Arguing that improved primary and secondary education impacts positively on health by increasing one's knowledge and skills and consequently one's earning capacity and status in society, Tsey (1996, p.181) makes the important observation that: Among Aboriginal people community health education/ health promotion programs should not just aim at providing health information to people, but more importantly, they should aim at assisting individuals, families and communities to create positive environments for Aboriginal children, the adults of tomorrow, to develop their potential, especially through effective primary and high school education.

Educational attainment is translated directly into better health and must be addressed as a health issue. Better education is related to higher income; better-educated people can afford better access to health services and healthy lifestyles. Higher levels of education have also been shown to lead to a greater awareness of health risks influencing changes in behaviour.

In relation to tertiary education for Indigenous people, the challenge for learning institutions has been not only in making this education accessible to Indigenous people and producing indigenous graduates skilled in a broad range of areas, but also ensuring that the knowledge imparted by those institutions is relevant and appropriate to the particular cultural needs and aspirations of Indigenous people (Bechervaise 1996; Clapham & Farrington 1997; Clapham et al. 1997; Flick 1997; Page et al. 1997; AIHWJ 2000; Daniel DiGregorio et al. 2000).

To work effectively for the health of their communities, Indigenous health workers need an understanding that comes not just from the traditional western sciences, but also from a firm understanding of indigenous ways of understanding health. In addition, there needs to be an acknowledgment of past history and a search for new models for coming to terms with causes of problems that confront Aboriginal communities. A relevant education for Indigenous health workers is therefore one that recognises that, just as education has been a vehicle for the colonisation of Australia, it can also be an important vehicle for the self-determination of Indigenous Australians (Williams 2001).

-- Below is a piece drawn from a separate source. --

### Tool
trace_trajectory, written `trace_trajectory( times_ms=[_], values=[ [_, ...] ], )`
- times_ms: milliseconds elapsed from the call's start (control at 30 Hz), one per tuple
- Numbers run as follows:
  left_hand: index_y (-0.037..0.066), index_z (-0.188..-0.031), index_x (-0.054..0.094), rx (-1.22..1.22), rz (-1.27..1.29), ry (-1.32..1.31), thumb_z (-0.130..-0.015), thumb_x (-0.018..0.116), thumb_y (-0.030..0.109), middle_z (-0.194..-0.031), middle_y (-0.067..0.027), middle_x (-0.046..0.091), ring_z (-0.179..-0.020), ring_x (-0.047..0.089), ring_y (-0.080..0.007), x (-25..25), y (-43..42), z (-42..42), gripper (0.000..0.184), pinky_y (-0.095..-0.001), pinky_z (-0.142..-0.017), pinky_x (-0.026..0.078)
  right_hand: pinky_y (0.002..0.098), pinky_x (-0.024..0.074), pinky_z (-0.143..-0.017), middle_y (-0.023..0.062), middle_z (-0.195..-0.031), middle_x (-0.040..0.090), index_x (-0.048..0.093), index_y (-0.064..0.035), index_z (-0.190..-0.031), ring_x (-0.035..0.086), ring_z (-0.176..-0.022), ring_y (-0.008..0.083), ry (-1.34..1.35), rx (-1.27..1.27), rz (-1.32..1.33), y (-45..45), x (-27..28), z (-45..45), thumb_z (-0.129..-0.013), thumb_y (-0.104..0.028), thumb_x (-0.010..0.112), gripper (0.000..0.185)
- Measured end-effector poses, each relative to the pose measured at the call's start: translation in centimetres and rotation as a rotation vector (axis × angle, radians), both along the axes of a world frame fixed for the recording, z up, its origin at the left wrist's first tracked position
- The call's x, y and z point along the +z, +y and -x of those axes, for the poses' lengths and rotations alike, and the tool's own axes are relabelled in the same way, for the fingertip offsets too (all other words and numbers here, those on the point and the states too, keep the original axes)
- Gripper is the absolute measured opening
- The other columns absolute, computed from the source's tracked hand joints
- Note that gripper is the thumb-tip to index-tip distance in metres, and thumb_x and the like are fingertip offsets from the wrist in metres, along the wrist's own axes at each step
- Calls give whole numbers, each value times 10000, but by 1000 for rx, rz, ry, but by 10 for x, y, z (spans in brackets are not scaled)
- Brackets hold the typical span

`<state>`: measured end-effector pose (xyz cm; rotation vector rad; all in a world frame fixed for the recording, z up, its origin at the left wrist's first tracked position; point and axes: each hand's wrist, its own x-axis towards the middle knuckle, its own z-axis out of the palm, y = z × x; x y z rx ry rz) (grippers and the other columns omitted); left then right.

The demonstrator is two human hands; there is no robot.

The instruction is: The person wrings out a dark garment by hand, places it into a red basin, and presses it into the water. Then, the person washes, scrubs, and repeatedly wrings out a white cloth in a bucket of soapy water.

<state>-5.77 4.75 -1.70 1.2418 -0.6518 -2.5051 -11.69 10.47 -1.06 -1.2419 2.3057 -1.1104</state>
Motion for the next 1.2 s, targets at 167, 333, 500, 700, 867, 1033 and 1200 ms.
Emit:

Aboriginal health workers interviewed in our study repeatedly reported a lack of acceptance by other health professionals of the professional status of the role of Aboriginal Health Workers, and the resultant negative affects from that for their work in Aboriginal health. Achieving recognition as 'truly professional' was thus seen to be vital for effective performance of the Aboriginal Health Worker role, and for the improved health of Aboriginal communities and was often linked to education and training. In general, the need was perceived 'to train up'. An abundance of resources need to be put into Aboriginal Health Worker training. We need to have the knowledge to be able to assess and negotiate services that are appropriate to Aboriginal communities.

Aboriginal Health Workers are not alone in proposing training and education as a solution to Aboriginal health problems. This relationship between health and education is one for which there is much evidence (Blumenthal & Boelen 1999; Caldwell & Caldwell 1996; WHO 1984; World Bank 1993).

Education of Aboriginal Health Workers

Within Aboriginal communities there have always been people who have operated as health workers or healers. Their education for this role took place in a traditional context of health (Nathan & Japanangka 1983; Reid 1982; Soong 1983B). In Western terms however, Aboriginal Health Worker education is usually recognized as beginning during the 1960's when these health workers received an apprenticeship type training as medical assistants (CAS 1996).

From the 1970s the development of Aboriginal Health Worker education varied between the Australian states, with involvement of government and community controlled sectors. In this period, community controlled health services known as Aboriginal Medical Services grew to become major forces in Indigenous health care (Campbell & Ellis 1995; Foley 1991). In comparison to the earlier role of 'medical assistants', the Aboriginal Health Worker role became increasingly one of 'agents of change' drawing strength and direction from community needs and aspirations (Campbell & Ellis 1995).

In the 1980s, Universities increased their involvement and the 1990's then saw a growth in both the number of training and education courses for Aboriginal health workers across Australia. Courses were designed both to meet the needs of specific groups, specialist areas and regions, and to meet the growing demand for training for those employed as Aboriginal health workers in the community or public sectors.

In recent years a concerted effort has been made to provide education and training for health workers at TAFE (Technical and Further Education) colleges and Universities The formal courses offered at tertiary education institutions range from certificate to post graduate level. At the same time, Aboriginal Medical Services and other community controlled health services have continued to offer accredited training to their employees.

Although in principle, articulation between courses has become seen as a necessity in education system, in practice, articulation between the various health worker courses remains problematic. This is particularly pertinent to Indigenous people as many, particularly mature aged Indigenous people, have accumulated Western knowledge through completion of short courses, certificates or on the job training.

In any educational model for the future institutions need to work closely with Indigenous communities. The philosophy which needs to guide health worker practice, that of respect for 'holism in practice, community control and primary health care philosophy' (Con Goo 1999, p.6), also needs to guide health worker education.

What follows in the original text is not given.